§ SUPPLIED DATA
........
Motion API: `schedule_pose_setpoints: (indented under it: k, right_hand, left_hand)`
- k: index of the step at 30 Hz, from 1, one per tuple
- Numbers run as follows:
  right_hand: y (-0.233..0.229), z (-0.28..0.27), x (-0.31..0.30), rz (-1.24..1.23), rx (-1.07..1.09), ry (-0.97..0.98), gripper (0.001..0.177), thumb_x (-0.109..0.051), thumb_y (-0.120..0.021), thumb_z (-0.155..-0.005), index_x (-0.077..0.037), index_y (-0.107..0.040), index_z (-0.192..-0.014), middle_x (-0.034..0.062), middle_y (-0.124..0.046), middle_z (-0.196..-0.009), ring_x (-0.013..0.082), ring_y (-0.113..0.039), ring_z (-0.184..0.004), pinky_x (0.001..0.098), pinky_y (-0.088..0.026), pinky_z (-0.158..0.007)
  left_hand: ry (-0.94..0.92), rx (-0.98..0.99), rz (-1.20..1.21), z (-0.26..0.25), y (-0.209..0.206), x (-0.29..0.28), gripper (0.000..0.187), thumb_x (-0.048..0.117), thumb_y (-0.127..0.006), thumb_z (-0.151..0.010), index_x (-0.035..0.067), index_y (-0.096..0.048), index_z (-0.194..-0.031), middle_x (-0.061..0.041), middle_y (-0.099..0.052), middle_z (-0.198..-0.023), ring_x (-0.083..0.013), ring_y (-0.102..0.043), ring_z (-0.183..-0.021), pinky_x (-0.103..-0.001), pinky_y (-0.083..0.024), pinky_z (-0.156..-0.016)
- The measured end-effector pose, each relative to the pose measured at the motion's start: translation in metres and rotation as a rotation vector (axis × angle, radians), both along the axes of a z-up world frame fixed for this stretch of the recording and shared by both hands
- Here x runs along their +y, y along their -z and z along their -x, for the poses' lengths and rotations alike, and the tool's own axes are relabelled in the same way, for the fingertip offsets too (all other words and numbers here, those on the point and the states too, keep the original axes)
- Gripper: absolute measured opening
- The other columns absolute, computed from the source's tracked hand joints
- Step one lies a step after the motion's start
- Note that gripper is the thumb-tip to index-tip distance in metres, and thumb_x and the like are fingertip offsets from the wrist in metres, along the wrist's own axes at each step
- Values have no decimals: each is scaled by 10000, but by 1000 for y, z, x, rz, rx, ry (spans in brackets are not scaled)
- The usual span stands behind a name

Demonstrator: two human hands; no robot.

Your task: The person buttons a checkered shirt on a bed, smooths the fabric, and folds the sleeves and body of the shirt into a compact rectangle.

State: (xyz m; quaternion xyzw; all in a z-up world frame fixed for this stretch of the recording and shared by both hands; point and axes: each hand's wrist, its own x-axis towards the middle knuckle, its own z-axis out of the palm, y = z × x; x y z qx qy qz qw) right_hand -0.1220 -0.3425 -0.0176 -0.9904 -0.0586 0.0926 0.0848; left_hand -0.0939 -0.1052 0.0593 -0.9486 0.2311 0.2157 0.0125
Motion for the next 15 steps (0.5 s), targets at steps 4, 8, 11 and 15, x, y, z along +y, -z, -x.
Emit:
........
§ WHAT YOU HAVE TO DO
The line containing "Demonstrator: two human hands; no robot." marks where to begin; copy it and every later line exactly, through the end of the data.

§ YOUR SOLUTION
Demonstrator: two human hands; no robot.

Your task: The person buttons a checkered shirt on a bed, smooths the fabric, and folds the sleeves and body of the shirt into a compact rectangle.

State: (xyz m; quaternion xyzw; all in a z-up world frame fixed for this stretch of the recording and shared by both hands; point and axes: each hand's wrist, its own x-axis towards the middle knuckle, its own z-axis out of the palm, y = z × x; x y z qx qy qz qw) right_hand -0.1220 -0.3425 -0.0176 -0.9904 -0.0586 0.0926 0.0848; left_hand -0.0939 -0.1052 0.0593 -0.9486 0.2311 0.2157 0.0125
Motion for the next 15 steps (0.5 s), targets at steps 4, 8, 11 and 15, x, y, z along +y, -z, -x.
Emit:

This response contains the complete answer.